Known as the Grandfather of Philippine Komiks, Coching has inspired a generation of illustrators, readers, filmmakers through 60 graphic novels over four decades. Obviously, in all categories Coching is eligible and more. He paid homage to Lapu-Lapu known as the first Filipino hero, and El Vibora set in the country’s era of uprising against Spain, centering on the life of nationalist holdout Artemio Ricarte. He situated his stories in important periods in our history, the 300 years of Spanish colonial rule, the Japanese period, the American era, with an observation and authenticity the best history books could never muster. And this, our leading film directors recognized as they celebrated his works in film among them Gerry de Leon (Pedro Penduko), Bert Avellana (Satur and Lapu-Lapu), Eddie Romero (Maldita) and Ishmael Bernal (El Vibora), all national artists.

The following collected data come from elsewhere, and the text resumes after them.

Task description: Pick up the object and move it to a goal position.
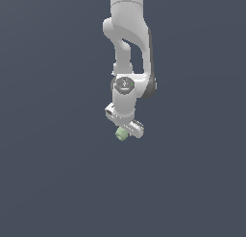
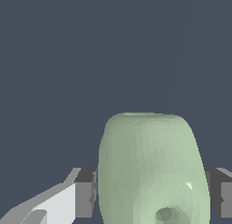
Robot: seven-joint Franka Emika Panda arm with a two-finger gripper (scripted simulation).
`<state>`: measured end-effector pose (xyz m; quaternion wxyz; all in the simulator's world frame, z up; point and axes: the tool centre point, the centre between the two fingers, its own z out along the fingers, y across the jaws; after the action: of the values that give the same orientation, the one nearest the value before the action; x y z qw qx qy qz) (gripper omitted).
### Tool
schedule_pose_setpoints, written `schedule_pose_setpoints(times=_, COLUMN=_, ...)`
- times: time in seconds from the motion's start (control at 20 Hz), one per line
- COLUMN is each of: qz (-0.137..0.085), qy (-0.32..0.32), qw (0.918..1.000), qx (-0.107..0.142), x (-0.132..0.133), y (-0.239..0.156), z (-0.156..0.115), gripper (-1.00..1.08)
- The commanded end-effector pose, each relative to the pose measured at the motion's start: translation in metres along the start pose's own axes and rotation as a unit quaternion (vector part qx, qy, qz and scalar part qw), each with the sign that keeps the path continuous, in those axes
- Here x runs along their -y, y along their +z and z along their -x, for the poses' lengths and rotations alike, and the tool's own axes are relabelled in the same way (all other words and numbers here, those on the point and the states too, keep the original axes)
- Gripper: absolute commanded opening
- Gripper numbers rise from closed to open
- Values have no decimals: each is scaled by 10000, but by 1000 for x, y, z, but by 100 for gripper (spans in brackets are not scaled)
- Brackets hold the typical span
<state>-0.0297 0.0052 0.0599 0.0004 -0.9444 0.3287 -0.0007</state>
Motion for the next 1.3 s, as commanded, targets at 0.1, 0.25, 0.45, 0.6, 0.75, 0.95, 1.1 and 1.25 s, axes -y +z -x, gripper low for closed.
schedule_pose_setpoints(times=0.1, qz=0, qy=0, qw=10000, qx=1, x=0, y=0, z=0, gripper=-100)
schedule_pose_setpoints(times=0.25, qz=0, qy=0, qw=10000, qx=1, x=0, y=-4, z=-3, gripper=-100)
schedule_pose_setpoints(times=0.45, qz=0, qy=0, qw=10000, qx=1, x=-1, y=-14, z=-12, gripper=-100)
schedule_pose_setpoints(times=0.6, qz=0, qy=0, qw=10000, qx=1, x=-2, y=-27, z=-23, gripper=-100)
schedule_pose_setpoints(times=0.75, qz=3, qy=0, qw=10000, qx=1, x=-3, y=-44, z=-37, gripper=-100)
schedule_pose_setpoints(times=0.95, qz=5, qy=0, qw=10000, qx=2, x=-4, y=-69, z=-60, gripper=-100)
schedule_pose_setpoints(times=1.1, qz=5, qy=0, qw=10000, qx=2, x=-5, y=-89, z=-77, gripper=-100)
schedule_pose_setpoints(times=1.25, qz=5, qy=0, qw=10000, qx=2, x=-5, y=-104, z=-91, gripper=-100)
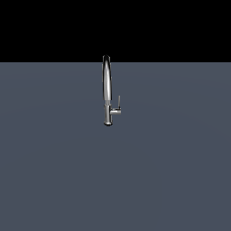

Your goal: Turn on the faucet by rotating a designated handle.

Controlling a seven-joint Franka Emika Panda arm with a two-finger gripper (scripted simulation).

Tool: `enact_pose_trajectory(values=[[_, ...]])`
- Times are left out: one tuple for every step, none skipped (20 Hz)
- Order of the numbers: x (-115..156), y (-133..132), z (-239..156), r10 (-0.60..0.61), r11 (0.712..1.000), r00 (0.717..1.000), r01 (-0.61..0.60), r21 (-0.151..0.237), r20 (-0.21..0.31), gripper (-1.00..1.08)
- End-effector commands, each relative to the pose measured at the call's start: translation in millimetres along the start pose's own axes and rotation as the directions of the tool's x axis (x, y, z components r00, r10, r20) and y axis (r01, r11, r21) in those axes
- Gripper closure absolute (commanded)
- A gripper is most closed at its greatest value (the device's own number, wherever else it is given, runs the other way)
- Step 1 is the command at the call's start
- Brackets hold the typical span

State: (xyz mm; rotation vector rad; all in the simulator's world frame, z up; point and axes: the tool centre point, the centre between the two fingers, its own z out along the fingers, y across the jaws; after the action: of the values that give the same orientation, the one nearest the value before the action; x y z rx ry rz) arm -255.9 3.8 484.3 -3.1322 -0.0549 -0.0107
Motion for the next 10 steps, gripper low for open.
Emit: enact_pose_trajectory(values=[[0.0, 0.0, 0.0, 0.0, 1.0, 1.0, 0.0, 0.0, 0.0, 1.08], [0.0, -0.2, -0.1, 0.0, 1.0, 1.0, 0.0, 0.0, 0.0, 1.08], [0.5, -0.1, 0.1, 0.001, 1.0, 1.0, -0.001, 0.001, 0.001, 1.08], [1.2, -0.2, 0.1, 0.003, 1.0, 1.0, -0.003, 0.002, 0.003, 1.08], [2.2, -0.4, 0.3, 0.005, 1.0, 1.0, -0.005, 0.004, 0.005, 1.08], [3.4, -0.5, 0.4, 0.007, 1.0, 1.0, -0.007, 0.007, 0.007, 1.08], [5.0, -0.8, 0.6, 0.01, 1.0, 1.0, -0.011, 0.01, 0.011, 1.08], [6.8, -1.0, 0.8, 0.014, 1.0, 1.0, -0.014, 0.013, 0.015, 1.08], [8.8, -1.3, 1.1, 0.018, 1.0, 1.0, -0.019, 0.017, 0.019, 1.08], [11.2, -1.7, 1.4, 0.023, 0.999, 0.999, -0.024, 0.022, 0.024, 1.08]])
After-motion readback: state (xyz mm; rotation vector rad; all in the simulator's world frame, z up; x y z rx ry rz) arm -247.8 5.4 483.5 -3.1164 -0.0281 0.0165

It is significant to point out that Coching was not only a master illustrator and storyteller, but a prognostic as well, through his most popular work Pedro Penduko, extensively recreated on television and film. As the town’s simpleton who loses his innocence, he is (in Patrick Flores’ hardbound “The Life and Art of Francisco Coching) “a veritable precursor to Eddie Romero’s own sorties into nether worlds in Kamakalawa (1981) and the stalking of identity of the national Filipino in Ganito Kami Noon, Paano Kayo Ngayon (1976).”
Time and again we read of Coching’s style, his strength of line, the depth of his frames filled with energy and movement, a one-man show. His was the apex of a genre that inspired a multitude of young minds, whose only access to art was often through Komiks. “Coching was the center of Philippines’ visual culture,” wrote Cynthia Roxas and Joachin Arevalo in their book A History of Komiks of the Philippines and Other Countries.

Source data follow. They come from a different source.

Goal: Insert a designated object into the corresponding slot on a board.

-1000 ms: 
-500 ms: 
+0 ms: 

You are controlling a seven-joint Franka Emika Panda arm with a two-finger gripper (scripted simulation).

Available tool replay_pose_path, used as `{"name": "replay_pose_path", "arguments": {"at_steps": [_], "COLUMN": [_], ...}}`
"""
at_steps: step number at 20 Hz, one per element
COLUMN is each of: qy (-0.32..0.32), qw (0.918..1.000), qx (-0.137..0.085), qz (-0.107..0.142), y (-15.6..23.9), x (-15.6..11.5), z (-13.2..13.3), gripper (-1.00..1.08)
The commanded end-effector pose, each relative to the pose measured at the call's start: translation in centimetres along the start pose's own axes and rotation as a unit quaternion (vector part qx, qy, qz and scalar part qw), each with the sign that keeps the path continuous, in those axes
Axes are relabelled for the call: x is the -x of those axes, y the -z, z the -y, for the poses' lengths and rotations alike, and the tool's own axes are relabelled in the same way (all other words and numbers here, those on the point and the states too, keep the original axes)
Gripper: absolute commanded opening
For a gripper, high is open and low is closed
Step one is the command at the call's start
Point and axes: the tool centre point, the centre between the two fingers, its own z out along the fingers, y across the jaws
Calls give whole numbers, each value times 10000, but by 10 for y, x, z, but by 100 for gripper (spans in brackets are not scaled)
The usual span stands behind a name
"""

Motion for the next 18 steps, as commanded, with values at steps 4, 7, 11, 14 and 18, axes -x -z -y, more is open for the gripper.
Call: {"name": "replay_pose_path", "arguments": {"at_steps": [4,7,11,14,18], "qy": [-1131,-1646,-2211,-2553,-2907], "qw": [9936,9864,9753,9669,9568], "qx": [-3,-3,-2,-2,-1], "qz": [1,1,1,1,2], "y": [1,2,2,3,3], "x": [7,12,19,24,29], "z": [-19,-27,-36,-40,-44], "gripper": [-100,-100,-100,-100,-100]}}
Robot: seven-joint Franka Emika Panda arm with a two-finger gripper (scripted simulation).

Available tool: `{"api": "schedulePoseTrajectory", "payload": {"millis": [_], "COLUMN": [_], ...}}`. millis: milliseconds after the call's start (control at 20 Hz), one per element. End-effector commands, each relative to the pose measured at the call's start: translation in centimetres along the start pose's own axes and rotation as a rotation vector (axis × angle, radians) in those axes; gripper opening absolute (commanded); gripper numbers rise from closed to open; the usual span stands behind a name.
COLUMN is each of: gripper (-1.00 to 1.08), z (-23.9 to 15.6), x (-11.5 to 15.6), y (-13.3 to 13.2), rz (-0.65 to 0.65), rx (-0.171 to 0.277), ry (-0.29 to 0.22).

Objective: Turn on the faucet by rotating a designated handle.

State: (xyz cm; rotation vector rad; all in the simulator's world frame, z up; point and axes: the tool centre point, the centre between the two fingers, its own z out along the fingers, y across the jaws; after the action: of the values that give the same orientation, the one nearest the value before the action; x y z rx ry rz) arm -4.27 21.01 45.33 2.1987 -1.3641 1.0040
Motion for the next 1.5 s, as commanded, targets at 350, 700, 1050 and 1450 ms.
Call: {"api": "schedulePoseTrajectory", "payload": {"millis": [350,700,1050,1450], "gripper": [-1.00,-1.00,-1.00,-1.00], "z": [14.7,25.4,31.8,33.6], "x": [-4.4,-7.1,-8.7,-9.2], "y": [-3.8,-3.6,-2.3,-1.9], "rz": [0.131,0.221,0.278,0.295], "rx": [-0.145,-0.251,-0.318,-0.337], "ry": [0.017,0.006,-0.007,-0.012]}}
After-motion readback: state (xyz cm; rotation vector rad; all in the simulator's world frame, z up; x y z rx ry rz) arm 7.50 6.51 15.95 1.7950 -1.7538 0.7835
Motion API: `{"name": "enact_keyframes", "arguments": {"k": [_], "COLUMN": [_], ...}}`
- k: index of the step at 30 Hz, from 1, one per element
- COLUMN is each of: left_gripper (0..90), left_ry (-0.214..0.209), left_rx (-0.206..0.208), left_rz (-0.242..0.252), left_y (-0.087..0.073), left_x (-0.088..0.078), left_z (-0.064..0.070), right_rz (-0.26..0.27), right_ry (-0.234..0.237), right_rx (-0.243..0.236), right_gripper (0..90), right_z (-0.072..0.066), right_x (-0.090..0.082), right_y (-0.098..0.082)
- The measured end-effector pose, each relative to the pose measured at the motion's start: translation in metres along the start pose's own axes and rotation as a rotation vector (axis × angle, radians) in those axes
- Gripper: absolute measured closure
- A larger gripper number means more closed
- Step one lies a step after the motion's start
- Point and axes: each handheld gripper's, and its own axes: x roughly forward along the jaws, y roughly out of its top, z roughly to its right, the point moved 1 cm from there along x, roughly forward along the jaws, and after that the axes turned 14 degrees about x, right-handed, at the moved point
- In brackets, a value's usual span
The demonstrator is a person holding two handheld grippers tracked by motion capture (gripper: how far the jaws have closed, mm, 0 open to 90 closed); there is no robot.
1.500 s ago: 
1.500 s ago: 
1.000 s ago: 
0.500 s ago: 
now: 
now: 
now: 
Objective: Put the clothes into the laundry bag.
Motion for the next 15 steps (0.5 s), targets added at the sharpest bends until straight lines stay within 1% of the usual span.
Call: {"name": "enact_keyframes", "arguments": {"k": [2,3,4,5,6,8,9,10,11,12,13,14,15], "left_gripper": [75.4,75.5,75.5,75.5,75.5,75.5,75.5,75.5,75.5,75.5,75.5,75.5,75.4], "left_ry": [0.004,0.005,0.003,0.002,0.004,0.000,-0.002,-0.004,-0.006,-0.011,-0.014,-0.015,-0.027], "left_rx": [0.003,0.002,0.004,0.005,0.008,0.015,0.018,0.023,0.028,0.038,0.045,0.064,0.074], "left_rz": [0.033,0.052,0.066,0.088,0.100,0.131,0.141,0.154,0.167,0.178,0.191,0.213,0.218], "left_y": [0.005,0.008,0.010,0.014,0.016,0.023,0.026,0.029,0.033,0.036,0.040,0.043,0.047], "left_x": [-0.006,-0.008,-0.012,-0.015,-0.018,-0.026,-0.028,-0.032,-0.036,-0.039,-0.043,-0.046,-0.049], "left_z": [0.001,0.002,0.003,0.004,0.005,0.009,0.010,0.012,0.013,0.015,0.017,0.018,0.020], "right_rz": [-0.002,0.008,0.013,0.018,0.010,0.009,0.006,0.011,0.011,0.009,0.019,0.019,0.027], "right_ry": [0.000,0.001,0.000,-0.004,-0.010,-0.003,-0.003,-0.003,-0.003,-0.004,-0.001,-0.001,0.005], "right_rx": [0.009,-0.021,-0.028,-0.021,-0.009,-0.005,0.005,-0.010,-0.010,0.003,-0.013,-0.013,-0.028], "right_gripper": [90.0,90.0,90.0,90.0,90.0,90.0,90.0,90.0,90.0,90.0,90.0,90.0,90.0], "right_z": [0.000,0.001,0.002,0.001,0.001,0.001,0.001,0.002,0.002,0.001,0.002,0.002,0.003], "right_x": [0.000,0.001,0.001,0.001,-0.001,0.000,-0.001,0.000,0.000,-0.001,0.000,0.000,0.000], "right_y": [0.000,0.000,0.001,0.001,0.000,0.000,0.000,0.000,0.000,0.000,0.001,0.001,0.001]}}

Illustration had its golden age in the ’30s with several national artists for painting (Botong Francisco and Vicente Manansala) employed in advertising, moonlighting as painters. While they sidelined in the higher arts, Coching stayed true to his medium and discipline, pulling stories from his mind and from the history of our nation; creating a following of hungry avid readers while instilling in their minds a sense of nationalistic fervor the colonial regime could not smolder. We are hoping that next time Coching’s nomination for national artist gets to the NCCA and CCP, perhaps the time has come for them to weigh his contribution to the Filipino nation without confining art to the beaux arts. Filipino komiks are stories inspired by events and people, the story of nation and nation building, through a medium that titillated the Filipino senses into realizing the beauty and wonder of being a Filipino.